YOUR OBJECTIVE →
Using the listing below, report how many lines hold the word "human", and nothing else.

DATA UNDER STUDY →
+++

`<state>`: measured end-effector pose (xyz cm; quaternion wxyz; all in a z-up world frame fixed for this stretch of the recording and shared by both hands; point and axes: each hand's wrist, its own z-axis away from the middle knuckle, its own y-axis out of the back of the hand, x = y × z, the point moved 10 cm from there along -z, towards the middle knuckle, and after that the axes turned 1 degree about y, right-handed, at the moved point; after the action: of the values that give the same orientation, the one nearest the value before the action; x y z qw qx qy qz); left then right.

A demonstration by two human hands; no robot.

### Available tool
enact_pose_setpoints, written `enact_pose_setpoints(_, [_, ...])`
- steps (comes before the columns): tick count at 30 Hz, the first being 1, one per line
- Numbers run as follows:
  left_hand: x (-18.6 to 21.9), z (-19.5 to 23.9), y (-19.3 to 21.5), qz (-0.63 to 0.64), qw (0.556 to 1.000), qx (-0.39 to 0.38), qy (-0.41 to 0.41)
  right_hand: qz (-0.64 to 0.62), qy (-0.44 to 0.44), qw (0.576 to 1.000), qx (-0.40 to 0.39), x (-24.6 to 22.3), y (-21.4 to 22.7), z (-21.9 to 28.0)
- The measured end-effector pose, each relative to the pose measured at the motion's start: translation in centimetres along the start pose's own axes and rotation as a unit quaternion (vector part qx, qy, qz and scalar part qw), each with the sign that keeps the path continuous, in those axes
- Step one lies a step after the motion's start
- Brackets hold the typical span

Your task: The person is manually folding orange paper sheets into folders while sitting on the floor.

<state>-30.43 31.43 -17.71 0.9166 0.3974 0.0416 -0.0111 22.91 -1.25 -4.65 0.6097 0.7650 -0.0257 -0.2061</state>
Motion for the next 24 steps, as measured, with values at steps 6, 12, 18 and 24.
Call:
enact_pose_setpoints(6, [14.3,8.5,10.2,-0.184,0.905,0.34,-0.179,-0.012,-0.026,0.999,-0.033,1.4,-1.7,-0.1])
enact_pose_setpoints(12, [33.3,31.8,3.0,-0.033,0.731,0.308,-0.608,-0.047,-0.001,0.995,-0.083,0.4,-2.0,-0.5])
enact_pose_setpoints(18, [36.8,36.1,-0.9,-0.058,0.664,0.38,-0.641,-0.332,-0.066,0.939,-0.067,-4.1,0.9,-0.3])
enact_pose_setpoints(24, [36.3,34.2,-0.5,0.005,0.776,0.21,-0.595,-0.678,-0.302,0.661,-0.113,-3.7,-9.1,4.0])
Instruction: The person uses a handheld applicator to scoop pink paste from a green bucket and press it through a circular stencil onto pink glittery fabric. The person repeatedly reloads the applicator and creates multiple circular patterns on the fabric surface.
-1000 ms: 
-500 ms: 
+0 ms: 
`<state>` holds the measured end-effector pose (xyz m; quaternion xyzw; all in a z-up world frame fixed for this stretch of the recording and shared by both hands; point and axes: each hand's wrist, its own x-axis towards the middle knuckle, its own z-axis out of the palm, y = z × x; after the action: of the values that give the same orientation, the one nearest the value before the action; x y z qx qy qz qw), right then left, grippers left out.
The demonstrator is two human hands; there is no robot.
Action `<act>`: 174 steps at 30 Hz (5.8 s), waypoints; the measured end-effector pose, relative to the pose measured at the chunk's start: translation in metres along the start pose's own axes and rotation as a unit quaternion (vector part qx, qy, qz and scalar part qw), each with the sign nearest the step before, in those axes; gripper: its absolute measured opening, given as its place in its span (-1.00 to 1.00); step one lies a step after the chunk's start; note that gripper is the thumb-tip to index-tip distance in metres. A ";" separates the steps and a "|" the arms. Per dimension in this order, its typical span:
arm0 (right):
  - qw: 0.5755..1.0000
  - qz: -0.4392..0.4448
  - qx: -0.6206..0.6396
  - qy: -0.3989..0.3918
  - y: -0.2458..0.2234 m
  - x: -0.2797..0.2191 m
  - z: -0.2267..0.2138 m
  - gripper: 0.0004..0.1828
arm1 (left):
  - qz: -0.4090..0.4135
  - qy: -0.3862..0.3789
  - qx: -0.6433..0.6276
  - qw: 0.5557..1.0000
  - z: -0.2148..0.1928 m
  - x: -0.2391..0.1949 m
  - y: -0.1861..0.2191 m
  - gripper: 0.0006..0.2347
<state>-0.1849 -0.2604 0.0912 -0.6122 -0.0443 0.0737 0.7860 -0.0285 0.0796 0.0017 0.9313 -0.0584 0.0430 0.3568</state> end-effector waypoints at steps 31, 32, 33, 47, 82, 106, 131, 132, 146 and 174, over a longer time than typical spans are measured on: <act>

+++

ANSWER →
2